* [Exercise brief] Go through the data below and return each line where the string "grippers" occurs.

* [Dataset excerpt]
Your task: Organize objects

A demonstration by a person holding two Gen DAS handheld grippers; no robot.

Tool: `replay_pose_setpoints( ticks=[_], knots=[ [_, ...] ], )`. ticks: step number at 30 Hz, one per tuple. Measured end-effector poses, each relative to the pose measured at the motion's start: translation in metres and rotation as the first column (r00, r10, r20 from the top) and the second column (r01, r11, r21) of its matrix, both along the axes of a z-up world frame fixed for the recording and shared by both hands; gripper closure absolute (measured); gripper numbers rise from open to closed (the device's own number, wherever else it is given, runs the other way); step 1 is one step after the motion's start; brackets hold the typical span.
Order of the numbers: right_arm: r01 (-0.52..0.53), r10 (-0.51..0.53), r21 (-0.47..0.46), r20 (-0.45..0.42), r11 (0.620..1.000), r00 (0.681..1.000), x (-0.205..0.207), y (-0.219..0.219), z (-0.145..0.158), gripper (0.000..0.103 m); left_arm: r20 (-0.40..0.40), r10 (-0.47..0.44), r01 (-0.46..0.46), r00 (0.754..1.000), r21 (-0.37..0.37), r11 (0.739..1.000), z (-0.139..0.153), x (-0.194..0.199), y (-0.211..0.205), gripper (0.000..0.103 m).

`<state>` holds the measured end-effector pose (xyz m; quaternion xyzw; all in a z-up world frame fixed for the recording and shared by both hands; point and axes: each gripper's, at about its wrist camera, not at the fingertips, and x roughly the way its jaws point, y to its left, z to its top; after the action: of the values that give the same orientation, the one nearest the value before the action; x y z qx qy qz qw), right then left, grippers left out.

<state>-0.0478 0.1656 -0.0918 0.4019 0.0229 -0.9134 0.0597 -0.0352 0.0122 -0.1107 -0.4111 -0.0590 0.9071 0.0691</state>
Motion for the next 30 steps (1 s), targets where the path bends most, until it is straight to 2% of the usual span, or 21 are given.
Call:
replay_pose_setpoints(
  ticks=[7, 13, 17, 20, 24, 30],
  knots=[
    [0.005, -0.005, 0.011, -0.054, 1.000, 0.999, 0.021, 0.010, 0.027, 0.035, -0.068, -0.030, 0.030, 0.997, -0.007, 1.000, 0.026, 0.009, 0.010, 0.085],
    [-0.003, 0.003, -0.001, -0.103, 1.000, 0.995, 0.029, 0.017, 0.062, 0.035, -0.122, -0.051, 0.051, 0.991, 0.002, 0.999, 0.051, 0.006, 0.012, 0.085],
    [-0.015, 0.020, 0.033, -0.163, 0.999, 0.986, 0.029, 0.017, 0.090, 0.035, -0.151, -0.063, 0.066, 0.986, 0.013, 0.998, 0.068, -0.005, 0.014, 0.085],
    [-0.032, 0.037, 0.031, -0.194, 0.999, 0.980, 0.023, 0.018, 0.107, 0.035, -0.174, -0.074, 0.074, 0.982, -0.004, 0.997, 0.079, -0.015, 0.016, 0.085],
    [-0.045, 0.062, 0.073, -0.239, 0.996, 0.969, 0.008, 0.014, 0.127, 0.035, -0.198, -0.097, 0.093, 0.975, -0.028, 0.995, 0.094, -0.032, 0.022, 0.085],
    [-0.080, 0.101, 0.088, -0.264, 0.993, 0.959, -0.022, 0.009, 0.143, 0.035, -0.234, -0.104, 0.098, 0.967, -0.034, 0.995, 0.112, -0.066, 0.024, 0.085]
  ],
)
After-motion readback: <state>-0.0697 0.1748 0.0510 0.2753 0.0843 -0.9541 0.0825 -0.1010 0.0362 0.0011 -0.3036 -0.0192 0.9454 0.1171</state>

* [Exercise answer]
A demonstration by a person holding two Gen DAS handheld grippers; no robot.
`<state>` holds the measured end-effector pose (xyz m; quaternion xyzw; all in a z-up world frame fixed for the recording and shared by both hands; point and axes: each gripper's, at about its wrist camera, not at the fingertips, and x roughly the way its jaws point, y to its left, z to its top; after the action: of the values that give the same orientation, the one nearest the value before the action; x y z qx qy qz qw), right then left, grippers left out.

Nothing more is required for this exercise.